EXERCISE OBJECTIVE: Your task is to write out exactly the lines of the listing below, from the first down to the line that holds "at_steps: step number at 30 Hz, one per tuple".

SUPPLIED INFORMATION:
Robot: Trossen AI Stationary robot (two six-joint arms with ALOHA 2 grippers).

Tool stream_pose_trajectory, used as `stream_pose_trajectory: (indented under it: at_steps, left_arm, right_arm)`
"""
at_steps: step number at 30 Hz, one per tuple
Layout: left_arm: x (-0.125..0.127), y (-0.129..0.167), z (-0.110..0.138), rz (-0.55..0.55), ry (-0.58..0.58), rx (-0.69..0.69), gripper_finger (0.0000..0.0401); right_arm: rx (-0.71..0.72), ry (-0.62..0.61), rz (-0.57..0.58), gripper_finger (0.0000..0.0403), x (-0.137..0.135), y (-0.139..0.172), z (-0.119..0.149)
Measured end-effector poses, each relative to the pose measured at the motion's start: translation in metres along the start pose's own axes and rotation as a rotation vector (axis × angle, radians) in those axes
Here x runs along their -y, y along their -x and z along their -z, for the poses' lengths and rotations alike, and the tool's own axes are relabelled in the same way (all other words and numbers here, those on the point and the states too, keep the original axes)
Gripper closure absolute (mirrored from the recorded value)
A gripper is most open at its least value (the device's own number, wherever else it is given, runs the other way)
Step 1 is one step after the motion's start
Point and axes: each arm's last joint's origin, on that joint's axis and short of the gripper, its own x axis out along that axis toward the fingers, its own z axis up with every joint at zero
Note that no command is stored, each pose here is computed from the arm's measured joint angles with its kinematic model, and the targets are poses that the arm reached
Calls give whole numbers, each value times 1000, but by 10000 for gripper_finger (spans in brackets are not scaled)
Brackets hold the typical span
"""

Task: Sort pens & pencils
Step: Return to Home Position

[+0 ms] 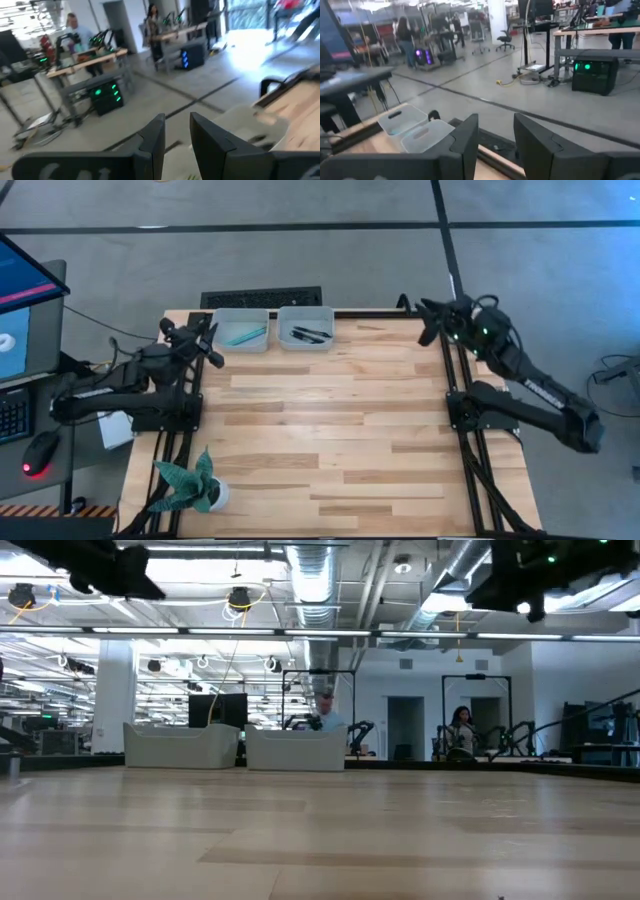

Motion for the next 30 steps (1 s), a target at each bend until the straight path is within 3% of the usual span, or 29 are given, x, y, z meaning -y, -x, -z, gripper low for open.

EXPECTED OUTPUT:
Robot: Trossen AI Stationary robot (two six-joint arms with ALOHA 2 grippers).

Tool stream_pose_trajectory, used as `stream_pose_trajectory: (indented under it: at_steps, left_arm, right_arm)`
"""
at_steps: step number at 30 Hz, one per tuple

Nothing else belongs to the answer.